= Francis Wise =

Keeper of the archive at the University of Oxford

Francis Wise (3 June 1695 – 5 October 1767) was an academic, archivist, librarian and antiquarian at the University of Oxford.

==Life==
Francis Wise was born in Oxford on 3 June 1695. His father, Francis Wise, was a mercer. After being educated at New College School he matriculated at the University of Oxford as a member of Trinity College in 1711. He became a fellow of the college in 1718 and was ordained deacon and priest in 1721. Within the university, he served as under-keeper of the Bodleian Library from 1719, trying but failing to become Bodley's Librarian in 1729 and President of Trinity College in 1731. He did, however, win the election for the position of Keeper of the Archives in 1726, in which he was the only Whig candidate. He carried out no new work with the archives, unlike his predecessors. His final success was to become the first librarian of the Radcliffe Library in 1748 – a sinecure post, since it was an institution that at the outset had "few books and even fewer readers".

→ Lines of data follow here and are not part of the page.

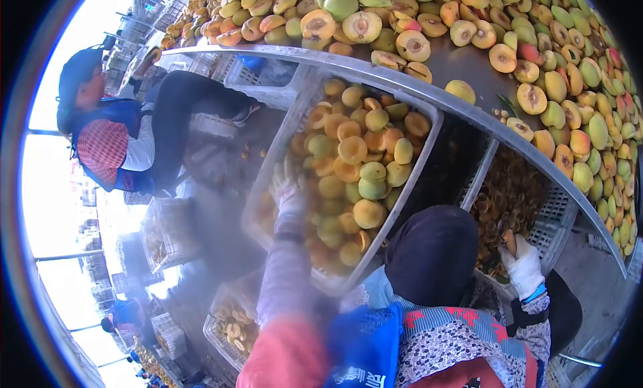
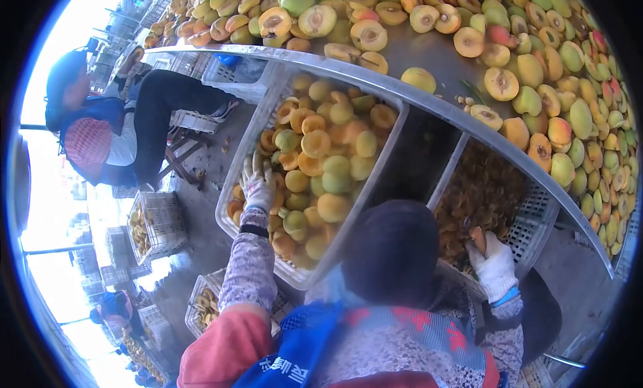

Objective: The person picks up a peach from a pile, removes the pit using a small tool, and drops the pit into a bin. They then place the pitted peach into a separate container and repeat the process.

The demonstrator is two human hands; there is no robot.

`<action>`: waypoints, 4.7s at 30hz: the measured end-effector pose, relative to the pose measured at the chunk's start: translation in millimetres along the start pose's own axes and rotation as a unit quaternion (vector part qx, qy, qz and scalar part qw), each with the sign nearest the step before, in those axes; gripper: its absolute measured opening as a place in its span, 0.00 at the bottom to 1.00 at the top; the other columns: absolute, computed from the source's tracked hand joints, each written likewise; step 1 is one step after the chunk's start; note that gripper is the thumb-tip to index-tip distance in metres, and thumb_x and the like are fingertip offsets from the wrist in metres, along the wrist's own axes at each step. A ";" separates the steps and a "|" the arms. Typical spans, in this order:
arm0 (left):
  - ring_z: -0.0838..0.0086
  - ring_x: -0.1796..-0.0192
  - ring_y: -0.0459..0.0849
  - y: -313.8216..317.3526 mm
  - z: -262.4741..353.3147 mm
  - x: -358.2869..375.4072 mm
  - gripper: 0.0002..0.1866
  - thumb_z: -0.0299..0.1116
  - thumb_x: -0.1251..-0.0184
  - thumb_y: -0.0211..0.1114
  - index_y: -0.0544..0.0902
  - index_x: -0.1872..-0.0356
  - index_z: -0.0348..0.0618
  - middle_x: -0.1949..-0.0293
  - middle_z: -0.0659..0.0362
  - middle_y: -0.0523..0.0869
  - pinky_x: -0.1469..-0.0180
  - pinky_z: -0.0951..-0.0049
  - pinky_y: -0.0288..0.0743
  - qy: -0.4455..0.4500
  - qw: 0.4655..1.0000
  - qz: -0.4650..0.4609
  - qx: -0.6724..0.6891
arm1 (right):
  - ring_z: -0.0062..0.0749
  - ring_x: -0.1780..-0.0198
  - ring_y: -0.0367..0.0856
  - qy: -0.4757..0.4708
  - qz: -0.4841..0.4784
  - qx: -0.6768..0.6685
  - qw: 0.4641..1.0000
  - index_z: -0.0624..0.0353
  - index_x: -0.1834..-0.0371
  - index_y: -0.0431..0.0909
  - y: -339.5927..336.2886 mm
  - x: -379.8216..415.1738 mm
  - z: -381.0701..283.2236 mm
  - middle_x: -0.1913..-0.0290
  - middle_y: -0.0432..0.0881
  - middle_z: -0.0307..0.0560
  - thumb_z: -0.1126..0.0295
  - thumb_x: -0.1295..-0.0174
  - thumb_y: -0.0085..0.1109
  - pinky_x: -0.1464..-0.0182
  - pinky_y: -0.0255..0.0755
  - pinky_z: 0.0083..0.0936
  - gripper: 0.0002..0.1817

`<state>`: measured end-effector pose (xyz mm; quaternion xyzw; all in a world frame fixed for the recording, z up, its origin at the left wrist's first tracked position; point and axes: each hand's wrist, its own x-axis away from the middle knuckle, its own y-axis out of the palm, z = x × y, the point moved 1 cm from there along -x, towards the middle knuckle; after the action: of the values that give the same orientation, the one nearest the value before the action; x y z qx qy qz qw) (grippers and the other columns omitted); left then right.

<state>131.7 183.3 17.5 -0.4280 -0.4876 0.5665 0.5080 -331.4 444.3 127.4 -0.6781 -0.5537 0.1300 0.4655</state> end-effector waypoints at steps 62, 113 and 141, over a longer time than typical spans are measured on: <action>0.47 0.26 0.63 -20.1 1.5 4.3 0.31 0.52 0.26 0.54 0.68 0.29 0.45 0.29 0.46 0.70 0.26 0.47 0.53 0.010 0.981 0.192 -0.008 | 0.60 0.65 0.83 -0.026 -0.003 -0.006 1.000 0.62 0.55 0.78 2.9 6.1 -4.7 0.69 0.82 0.62 0.65 0.38 0.64 0.63 0.75 0.40 0.13; 0.46 0.37 0.77 -115.3 481.8 37.1 0.40 0.51 0.40 0.70 0.68 0.29 0.44 0.36 0.39 0.74 0.37 0.58 0.73 0.444 0.888 -0.079 0.096 | 0.62 0.62 0.82 -0.182 0.153 -0.153 0.959 0.58 0.58 0.76 -107.7 16.8 -23.8 0.68 0.83 0.61 0.58 0.38 0.64 0.62 0.75 0.49 0.16; 0.58 0.44 0.82 -147.3 438.9 137.1 0.17 0.31 0.30 0.56 0.76 0.43 0.37 0.47 0.50 0.82 0.43 0.59 0.79 0.104 0.414 -0.465 0.775 | 0.60 0.64 0.82 -0.150 0.314 -0.178 0.920 0.56 0.59 0.78 -107.4 14.3 -24.7 0.70 0.83 0.59 0.55 0.34 0.59 0.62 0.75 0.51 0.15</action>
<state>-291.5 269.0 233.8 0.3848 0.0908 0.3318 0.8565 -376.8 439.7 228.7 -0.8613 -0.3899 0.2690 0.1836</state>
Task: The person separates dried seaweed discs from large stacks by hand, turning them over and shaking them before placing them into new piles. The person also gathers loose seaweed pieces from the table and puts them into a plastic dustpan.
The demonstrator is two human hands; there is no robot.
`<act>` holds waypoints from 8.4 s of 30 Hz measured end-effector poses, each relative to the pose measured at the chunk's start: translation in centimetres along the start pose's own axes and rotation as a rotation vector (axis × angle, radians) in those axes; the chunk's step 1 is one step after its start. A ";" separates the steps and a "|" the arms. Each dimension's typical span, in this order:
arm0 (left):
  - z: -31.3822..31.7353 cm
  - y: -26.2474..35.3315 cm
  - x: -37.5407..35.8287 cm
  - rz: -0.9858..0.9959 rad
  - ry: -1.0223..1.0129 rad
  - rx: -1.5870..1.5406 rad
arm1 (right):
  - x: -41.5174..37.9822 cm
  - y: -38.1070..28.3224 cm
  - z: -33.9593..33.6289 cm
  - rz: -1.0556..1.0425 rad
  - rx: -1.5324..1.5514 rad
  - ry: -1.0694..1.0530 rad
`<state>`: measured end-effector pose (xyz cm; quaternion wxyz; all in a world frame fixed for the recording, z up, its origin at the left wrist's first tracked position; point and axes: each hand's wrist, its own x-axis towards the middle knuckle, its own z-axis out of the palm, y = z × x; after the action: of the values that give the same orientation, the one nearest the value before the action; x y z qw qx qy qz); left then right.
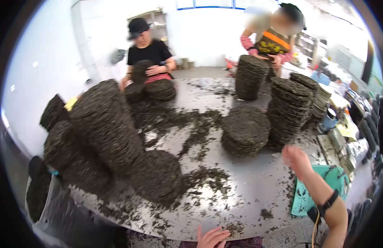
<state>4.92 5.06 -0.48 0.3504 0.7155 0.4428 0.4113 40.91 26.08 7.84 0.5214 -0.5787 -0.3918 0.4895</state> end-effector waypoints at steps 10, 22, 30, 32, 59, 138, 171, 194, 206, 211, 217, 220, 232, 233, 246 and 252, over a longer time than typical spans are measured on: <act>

His parish appointments were aided by Francis North, 1st Earl of Guilford, the father of one of his pupils: Wise became curate of Wroxton, Oxfordshire (1723), to which were later added the parish of Harlow, Essex (briefly, in 1726, before his election as Keeper of the Archives) and the parish of Elsfield near Oxford (1726 onwards). Trinity College appointed him rector of Rotherfield Greys in 1745, and he resigned his fellowship at this time. He improved the house and garden in Elsfield, and was visited there by the writer and lexicographer Samuel Johnson and the poet and critic Thomas Warton in 1754. Wise helped to ensure that Johnson was awarded an honorary degree by the university later that year.

Wise worked in areas including as numismatics and Anglo-Saxon studies, attempting the first scholarly edition of Asser's Life of Alfred the Great and endeavouring to sift the genuine medieval text from the later additions. He also worked with others on publishing an illustrated edition of the Junius manuscript, but the cost of production was prohibitive and the plan was not completed. He catalogued the coins in the Bodleian and left his own collection to the Radcliffe Library. He died on 5 October 1767 at Elsfield, where he was buried without a gravestone. A memorial was erected in the church 70 years later by Trinity College.

==Selected publications==
- Francis Wise, Further Observations on the White Horse and other Antiquities in Berkshire (Oxford: Thomas Wood, 1742)
- Francis Wise, A history of English coinage to A.D. 1660, bibliography, and list of tradesmen's tokens (Oxford, Bodleian Library Manuscripts, 1750)
- Francis Wise, Nummorum antiquorum scriniis Bodleianis reconditorum catalogus (Sheldonian Theatre, 1750)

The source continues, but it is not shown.